Mereka menilai bahwa tenaga kesehatan mendapatkan perlakuan lebih baik, bahkan ada yang baru bekerja beberapa bulan sudah berpeluang diangkat menjadi CPNS.
Sementara itu, Satpol PP yang telah lama mengabdi justru belum mendapatkan kepastian status.
Kondisi ini berpotensi memicu ketidakpuasan yang lebih luas jika tidak segera ditangani oleh pemerintah.
Potensi Gejolak di Lapangan
Fadlun Abdillah juga mengingatkan bahwa jika ketimpangan kebijakan ini terus berlanjut, maka bukan tidak mungkin akan terjadi gejolak di kalangan PPPK dan honorer Satpol PP.
Ia menyebut bahwa kebijakan yang tidak merata dapat memicu konflik sosial dan ketidakstabilan di lingkungan kerja.
“Bisa muncul gejolak jika ini tidak segera diselesaikan,” menjadi salah satu peringatan yang disampaikan.
Saat ini, organisasi yang mewadahi Satpol PP tersebut masih melakukan konsolidasi untuk menentukan langkah lanjutan.
Pemerintah Diminta Tidak Ciptakan Konflik
Dalam pernyataannya, FKBPPPN juga meminta pemerintah untuk tidak menciptakan konflik di masyarakat akibat kebijakan yang dianggap tidak adil.
Mereka menilai bahwa keputusan yang tidak merata justru berpotensi memecah belah kelompok ASN dan non-ASN.
Oleh karena itu, diperlukan kebijakan yang lebih inklusif dan mempertimbangkan semua pihak.
Sorotan Nasional dan Dampaknya
Kasus ini kini menjadi perhatian nasional karena menyangkut prinsip keadilan dalam pengangkatan Aparatur Sipil Negara (ASN).
Jika tidak dikelola dengan baik, bukan hanya Satpol PP yang akan menyuarakan tuntutan serupa, tetapi juga kelompok PPPK lainnya di berbagai sektor.
Hal ini bisa menjadi tantangan besar bagi pemerintah dalam menjaga stabilitas kebijakan kepegawaian.
Kesimpulan
Desakan PPPK dan honorer Satpol PP kepada Menteri Dalam Negeri mencerminkan adanya ketimpangan dalam kebijakan pengangkatan CPNS.
Surat dari Kemenkes yang membuka peluang bagi tenaga non-ASN menjadi CPNS menjadi pemicu utama munculnya tuntutan kesetaraan.

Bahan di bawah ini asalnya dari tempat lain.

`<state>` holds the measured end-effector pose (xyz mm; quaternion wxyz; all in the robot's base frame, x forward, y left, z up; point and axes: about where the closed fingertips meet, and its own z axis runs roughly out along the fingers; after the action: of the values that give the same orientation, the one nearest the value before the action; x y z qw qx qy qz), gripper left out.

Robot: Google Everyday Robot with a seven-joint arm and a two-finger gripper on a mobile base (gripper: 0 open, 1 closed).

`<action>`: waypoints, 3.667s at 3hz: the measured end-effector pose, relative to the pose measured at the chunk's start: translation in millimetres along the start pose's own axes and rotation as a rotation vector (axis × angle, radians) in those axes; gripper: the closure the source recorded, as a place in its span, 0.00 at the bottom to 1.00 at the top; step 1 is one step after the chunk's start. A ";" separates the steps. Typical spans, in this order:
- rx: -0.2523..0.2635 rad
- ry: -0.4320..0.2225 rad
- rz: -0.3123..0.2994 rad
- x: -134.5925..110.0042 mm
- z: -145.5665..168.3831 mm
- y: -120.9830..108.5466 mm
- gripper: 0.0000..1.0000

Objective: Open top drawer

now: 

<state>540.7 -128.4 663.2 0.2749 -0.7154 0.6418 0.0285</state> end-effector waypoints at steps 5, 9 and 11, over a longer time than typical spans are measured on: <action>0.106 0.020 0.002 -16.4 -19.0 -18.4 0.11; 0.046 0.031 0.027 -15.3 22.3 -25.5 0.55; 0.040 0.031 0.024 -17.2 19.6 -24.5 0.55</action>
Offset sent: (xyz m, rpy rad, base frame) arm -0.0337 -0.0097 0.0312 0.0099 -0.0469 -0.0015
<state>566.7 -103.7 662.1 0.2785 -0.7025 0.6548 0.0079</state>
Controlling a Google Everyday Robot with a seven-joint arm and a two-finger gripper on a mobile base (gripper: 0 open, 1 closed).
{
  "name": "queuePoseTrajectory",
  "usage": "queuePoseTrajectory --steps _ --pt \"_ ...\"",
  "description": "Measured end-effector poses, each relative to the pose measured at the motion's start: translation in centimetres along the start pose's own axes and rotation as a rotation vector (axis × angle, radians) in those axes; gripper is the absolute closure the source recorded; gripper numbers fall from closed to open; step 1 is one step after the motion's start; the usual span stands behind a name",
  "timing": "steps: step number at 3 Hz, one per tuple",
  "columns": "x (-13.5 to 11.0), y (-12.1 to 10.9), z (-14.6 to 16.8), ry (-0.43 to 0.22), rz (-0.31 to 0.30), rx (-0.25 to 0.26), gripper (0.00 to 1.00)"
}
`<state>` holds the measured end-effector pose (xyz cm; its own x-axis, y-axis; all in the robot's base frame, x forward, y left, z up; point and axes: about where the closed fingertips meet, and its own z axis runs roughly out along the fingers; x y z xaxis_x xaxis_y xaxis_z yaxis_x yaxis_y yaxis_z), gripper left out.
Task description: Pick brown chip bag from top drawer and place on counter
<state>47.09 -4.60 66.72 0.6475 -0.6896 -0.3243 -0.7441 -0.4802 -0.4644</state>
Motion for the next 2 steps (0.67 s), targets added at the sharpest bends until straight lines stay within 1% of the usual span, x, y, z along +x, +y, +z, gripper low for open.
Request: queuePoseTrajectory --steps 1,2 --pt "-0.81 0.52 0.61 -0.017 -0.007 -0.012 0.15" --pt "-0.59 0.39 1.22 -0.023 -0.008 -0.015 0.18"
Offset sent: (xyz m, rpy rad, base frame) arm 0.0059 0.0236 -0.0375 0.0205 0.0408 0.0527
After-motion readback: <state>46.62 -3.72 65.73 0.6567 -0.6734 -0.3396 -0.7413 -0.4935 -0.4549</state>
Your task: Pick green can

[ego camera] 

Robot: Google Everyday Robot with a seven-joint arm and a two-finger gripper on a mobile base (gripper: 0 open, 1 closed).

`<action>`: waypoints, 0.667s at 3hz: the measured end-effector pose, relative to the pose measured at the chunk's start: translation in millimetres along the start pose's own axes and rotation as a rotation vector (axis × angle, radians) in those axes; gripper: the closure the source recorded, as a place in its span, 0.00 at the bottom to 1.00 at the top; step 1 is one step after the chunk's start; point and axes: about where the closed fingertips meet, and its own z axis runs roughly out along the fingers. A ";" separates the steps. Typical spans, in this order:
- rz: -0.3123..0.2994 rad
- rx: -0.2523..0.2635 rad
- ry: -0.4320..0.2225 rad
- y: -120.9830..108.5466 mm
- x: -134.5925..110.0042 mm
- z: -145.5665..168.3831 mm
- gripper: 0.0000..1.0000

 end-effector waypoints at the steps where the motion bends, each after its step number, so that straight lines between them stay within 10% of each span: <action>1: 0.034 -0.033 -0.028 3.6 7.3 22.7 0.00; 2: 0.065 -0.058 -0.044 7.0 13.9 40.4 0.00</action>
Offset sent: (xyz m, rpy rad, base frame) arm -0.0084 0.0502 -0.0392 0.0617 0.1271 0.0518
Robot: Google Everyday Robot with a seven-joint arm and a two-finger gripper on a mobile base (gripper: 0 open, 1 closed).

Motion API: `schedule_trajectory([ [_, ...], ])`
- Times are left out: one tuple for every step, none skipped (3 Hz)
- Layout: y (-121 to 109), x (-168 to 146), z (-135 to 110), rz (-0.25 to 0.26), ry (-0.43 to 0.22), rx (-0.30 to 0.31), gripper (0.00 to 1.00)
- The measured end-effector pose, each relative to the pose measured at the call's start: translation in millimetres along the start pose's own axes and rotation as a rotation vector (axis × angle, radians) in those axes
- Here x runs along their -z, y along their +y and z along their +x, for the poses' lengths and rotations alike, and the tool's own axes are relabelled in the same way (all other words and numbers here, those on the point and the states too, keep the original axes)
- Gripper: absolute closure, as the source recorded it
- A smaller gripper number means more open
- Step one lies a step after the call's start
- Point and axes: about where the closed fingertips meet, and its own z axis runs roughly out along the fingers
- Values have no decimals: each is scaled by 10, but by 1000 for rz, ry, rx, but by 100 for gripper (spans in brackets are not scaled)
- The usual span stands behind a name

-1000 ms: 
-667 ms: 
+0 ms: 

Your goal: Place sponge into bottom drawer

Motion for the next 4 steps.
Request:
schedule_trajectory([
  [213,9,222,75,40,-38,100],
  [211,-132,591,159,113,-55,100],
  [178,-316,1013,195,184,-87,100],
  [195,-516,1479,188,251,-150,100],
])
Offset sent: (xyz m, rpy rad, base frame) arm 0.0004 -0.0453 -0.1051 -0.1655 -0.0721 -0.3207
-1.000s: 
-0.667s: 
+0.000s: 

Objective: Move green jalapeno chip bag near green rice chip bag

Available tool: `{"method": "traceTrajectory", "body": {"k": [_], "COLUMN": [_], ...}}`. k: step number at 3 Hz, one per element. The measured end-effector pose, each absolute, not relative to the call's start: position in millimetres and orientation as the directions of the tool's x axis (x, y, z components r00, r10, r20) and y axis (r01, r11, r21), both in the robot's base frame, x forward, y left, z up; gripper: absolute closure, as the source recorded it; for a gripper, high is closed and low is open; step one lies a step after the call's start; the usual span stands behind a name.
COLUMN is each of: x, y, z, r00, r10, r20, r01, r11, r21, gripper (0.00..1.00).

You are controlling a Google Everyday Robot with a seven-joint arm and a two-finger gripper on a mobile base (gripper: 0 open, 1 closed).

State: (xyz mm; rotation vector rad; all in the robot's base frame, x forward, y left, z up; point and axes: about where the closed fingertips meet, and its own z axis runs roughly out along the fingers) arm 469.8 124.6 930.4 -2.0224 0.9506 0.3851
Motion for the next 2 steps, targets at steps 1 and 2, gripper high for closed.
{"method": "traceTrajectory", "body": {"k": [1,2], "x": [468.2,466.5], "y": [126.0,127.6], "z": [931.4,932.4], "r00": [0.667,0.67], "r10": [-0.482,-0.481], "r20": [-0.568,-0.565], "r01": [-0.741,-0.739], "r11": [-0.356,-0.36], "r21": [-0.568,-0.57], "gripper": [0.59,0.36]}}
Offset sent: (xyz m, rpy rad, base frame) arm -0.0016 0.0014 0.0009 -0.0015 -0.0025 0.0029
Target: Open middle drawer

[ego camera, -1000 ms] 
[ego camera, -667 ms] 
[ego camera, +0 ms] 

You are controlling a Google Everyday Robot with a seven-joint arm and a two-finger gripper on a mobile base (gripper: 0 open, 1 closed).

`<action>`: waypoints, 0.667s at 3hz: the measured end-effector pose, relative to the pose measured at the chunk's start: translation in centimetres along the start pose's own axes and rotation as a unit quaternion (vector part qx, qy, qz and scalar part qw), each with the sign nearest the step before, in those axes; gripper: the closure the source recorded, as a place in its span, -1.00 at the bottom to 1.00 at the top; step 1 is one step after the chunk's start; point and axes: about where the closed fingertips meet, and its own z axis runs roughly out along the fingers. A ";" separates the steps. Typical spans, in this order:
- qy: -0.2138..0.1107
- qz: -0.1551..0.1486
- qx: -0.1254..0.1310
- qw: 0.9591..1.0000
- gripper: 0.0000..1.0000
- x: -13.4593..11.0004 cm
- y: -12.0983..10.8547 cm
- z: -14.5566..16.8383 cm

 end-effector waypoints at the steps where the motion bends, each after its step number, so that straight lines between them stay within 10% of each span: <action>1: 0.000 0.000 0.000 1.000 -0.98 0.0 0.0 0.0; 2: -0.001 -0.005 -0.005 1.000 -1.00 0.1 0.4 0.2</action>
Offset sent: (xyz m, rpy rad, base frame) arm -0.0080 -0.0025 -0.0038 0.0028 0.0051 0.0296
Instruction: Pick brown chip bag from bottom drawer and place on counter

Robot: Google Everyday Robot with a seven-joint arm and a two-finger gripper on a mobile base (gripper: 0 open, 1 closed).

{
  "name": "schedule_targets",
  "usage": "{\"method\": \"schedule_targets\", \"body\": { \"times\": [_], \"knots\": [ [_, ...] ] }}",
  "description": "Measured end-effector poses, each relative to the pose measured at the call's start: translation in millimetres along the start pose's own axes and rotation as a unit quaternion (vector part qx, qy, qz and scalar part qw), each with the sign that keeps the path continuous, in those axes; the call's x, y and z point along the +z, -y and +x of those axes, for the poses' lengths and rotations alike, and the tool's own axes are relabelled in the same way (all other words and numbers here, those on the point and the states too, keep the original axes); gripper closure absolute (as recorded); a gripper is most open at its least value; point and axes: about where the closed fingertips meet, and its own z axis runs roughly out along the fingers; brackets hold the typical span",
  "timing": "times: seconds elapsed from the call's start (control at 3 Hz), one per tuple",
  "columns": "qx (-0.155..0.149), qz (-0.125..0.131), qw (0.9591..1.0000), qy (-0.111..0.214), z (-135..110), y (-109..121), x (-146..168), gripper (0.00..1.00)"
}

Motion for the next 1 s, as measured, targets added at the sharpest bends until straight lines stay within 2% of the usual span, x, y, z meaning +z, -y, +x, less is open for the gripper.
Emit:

Dengan dasar hukum yang kuat dan peran strategis dalam pelayanan publik, Satpol PP berharap mendapatkan perlakuan yang sama.
Ke depan, pemerintah diharapkan mampu mengambil langkah yang adil dan transparan agar tidak menimbulkan kecemburuan sosial serta menjaga stabilitas di kalangan aparatur negara.